Применение заявляемого способа лечения повреждений тазового кольца с неполным и полным разрывом заднего полукольца позволяет полностью устранить смещение закрыто, стабилизировать отломки таза, а применение расположенной спереди во фронтальной плоскости компактной конструкции позволяет активизировать, уменьшить дискомфорт у больных, позволяет самостоятельно передвигаться без дополнительных средств опоры, обслуживать себя, не требует специальных кроватей, укладок с первых суток после операции.

По заявляемому способу пролечено 136 больных с тяжелыми травмами таза.

Клинический пример.

Больной В., 973, доставлен бригадой скорой помощи с места кататравмы травмы: упал с высоты 3-го этажа.

Диагноз: Тяжелая сочетанная травма.
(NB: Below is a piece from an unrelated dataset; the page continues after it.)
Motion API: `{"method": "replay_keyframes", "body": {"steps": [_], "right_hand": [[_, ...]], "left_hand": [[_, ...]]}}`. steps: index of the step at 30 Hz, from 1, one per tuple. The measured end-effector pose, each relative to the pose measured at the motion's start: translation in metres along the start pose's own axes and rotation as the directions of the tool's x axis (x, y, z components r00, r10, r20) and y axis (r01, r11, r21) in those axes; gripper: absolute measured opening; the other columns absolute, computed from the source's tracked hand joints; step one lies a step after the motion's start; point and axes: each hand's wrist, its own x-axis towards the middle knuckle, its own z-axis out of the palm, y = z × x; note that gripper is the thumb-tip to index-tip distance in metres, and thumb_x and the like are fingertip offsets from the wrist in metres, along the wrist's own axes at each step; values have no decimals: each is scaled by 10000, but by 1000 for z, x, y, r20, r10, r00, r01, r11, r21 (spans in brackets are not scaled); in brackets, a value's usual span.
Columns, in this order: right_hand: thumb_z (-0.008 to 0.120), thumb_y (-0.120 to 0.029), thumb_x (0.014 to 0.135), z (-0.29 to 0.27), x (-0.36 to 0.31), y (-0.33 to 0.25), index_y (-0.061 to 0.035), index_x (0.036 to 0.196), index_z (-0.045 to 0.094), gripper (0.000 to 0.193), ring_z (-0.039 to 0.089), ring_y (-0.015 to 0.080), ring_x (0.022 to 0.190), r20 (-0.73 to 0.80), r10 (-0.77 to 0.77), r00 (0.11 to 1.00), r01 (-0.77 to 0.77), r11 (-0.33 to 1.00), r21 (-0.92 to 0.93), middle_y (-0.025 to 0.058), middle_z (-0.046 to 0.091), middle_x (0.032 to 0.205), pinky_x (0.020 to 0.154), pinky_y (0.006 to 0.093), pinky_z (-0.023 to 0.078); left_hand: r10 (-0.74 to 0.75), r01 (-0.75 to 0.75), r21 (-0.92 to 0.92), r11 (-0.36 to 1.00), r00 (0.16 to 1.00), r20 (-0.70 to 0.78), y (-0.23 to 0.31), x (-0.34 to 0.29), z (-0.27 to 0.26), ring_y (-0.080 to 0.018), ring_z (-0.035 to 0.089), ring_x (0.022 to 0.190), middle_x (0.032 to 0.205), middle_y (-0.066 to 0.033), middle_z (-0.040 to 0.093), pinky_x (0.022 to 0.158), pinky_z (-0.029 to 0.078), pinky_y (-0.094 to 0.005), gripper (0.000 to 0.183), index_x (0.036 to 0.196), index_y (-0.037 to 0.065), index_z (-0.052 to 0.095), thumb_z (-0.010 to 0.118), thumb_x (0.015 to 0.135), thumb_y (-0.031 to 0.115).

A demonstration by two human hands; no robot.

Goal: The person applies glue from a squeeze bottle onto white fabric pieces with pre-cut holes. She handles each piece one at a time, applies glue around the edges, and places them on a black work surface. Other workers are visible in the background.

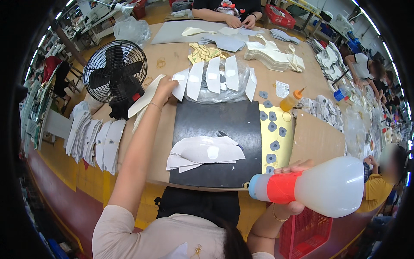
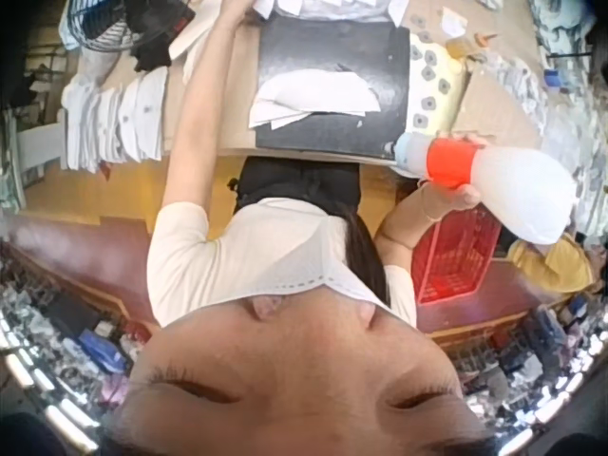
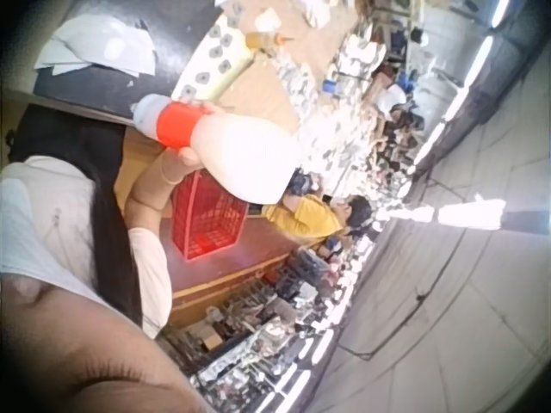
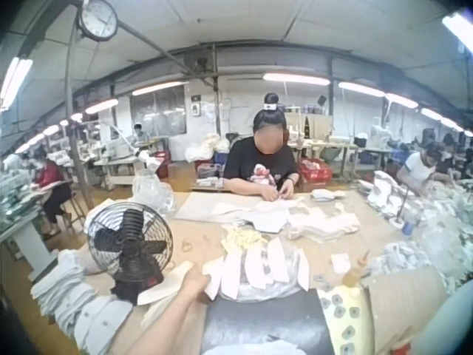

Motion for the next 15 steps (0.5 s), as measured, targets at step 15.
{"method": "replay_keyframes", "body": {"steps": [15], "right_hand": [[743,-580,662,2,-8,17,78,1087,452,835,622,250,871,-52,37,998,-38,999,-7,134,520,961,777,406,554]], "left_hand": [[549,-787,346,511,609,572,48,-245,1,-299,510,916,1008,-129,533,821,428,-382,398,1090,26,595,692,774,246]]}}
З.Ч.М.Т. Ушиб головного мозга легкой степени. Ушибленная рана затылочной области. Закрытые переломы 4, 5, 6, 7, 8, 9 ребер слева по подмышечным линиям. Подкожная эмфизема, гемопневмоторакс слева. Разрыв селезенки. Ушиб почек. Закрытый разрыв лонного сочленения, полный разрыв крестцово-подвздошного слева. Травматический шок 3 степени.

При поступлении в стационар произведено: 1 - катетеризация подключичной вены справа, 2 - дренирование плевральной полости слева, 3 - лапаротомия, удаление селезенки, 4 - П.Х.О. ран, 5 - закрытая репозиция, остеосинтез костей таза канюлированными винтами и четырехстержневым аппаратом внешней фиксации.

Далее больной находился на самостоятельном дыхании в палате интенсивной терапии, в положении полусидя на функциональной кровати. С первых суток проводилась дыхательная гимнастика, Л.Ф.К. профилактика пролежней. На третьи сутки, после удаления плеврального дренажа, больного стали поднимать после дуплекса сосудов нижних конечностей. На седьмые сутки больного постепенно стали обучать ходить с помощью ходунков (фиг.1). Швы сняты на двенадцатые сутки, раны зажили первичным натяжением. На пятой, шестой неделе больной стал передвигаться самостоятельно без костылей. Аппарат снят через 10 недель после операции. Сращение полное; работает по специальности.

Предложенный способ позволяет произвести точную закрытую репозицию и рентгенконтроль, в различных плоскостях создать фиксацию повреждений тазового кольца с неполным и полным разрывом заднего полукольца, с горизонтальным и вертикальным смещением половины таза, с устранением ротационного смещения и компрессии, как в переднем, так и в заднем полукольце, с использованием канюлированных винтов и менее громоздкого, не фиксирующего суставы аппарата, расположенного в переднебоковых плоскостях; уменьшить риск воспаления мягких тканей и разрушения костной ткани за счет применения ограниченного количества более стабильных опор - стержней, расположенных в перпендикулярных плоскостях. Обеспечить применение этого способа в экстренных случаях в любом травматологическом отделении без материальных затрат. Сократить до минимума срок активизации, самостоятельного обслуживания больных и возможность передвижения больных без дополнительных средств опоры.

Способ лечения повреждений тазового кольца с неполным и полным разрывом заднего полукольца путем стабилизации переднего и заднего комплексов таза, отличающийся тем, что осуществляют закрытую управляемую репозицию на боку до полного устранения смещения под рентгенконтролем с последующей фиксацией заднего полукольца канюлированными винтами, переднего - с помощью облегченного варианта аппарата наружной фиксации, расположенного в переднебоковых отделах.